• [What you have to do]: Transcribe the listing below only from the line with "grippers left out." up to and including the line with "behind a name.".
##########
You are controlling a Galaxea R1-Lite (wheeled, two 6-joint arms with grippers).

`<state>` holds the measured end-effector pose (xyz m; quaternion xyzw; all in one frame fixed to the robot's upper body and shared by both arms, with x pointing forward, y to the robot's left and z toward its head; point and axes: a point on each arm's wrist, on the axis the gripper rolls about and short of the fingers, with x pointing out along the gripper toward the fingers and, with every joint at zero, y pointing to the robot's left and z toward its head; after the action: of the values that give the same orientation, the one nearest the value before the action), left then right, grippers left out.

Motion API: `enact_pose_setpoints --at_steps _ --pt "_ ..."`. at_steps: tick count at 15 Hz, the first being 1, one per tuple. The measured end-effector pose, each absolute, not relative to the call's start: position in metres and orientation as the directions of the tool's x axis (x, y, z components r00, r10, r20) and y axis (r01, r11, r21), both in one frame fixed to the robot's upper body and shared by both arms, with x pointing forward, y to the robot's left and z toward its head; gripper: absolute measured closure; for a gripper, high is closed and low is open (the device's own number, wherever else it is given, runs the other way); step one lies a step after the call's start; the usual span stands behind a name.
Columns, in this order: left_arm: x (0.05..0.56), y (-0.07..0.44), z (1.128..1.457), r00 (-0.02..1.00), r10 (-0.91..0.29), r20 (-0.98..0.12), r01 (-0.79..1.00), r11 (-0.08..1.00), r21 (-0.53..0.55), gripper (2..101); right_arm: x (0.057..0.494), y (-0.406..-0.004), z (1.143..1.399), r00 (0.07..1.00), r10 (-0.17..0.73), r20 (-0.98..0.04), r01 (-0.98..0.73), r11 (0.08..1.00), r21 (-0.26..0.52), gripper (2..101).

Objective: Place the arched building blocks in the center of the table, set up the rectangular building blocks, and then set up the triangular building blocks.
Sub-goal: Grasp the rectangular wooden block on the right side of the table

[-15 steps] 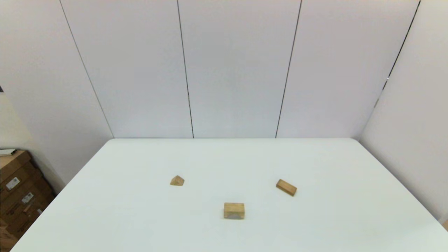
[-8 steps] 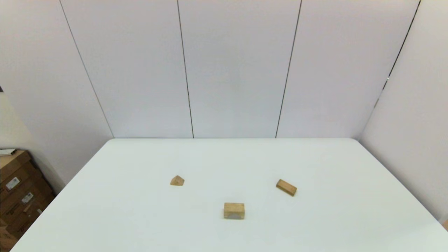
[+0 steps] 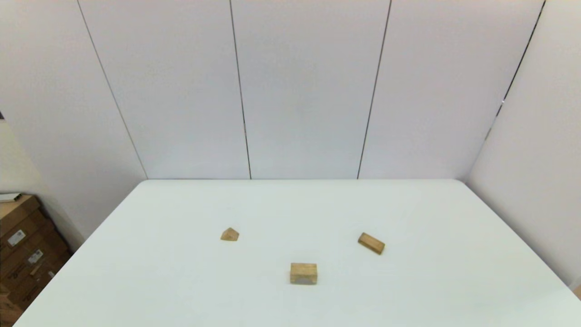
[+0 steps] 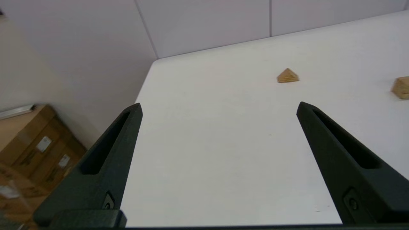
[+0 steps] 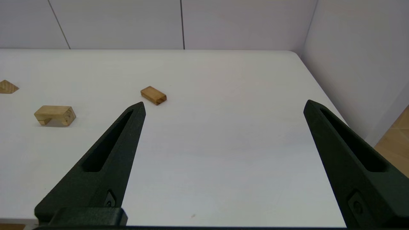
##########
• [Task answer]:
`<state>` holds the measured end-effector pose (xyz m; quaternion xyzw; all in one frame fixed to the robot's upper body and shared by both arms, with x pointing forward, y to the robot's left and z toward its head; point and axes: a point on each arm's wrist, on the axis the gripper rolls about and short of the fingers, with x pointing out along the gripper toward the fingers and, with every joint at zero, y pointing to the robot's left and z toward its head; after the action: of the values that give the same orientation, the one nearest the value before the action), left then right, grippers left out.

Motion API: `enact_pose_setpoints --at_steps _ --pt "_ ..."`. at_steps: tick count at 15 Hz, the first being 1, one per tuple. The measured end-effector pose, each absolute, not relative to the call's start: position in metres and orientation as the directions of the tool's x axis (x, y, z components r00, r10, r20) and y axis (r01, r11, r21), both in one frame fixed to the robot's upper body and shared by both arms, with x pointing forward, y to the robot's left and z toward its head; gripper: absolute measured closure; for a gripper, high is closed and low is open (the device's own number, wherever else it is given, runs the other way); step one lies a step after the call's start; the usual span stands behind a name.

The exercise is done, and nothing more is needed.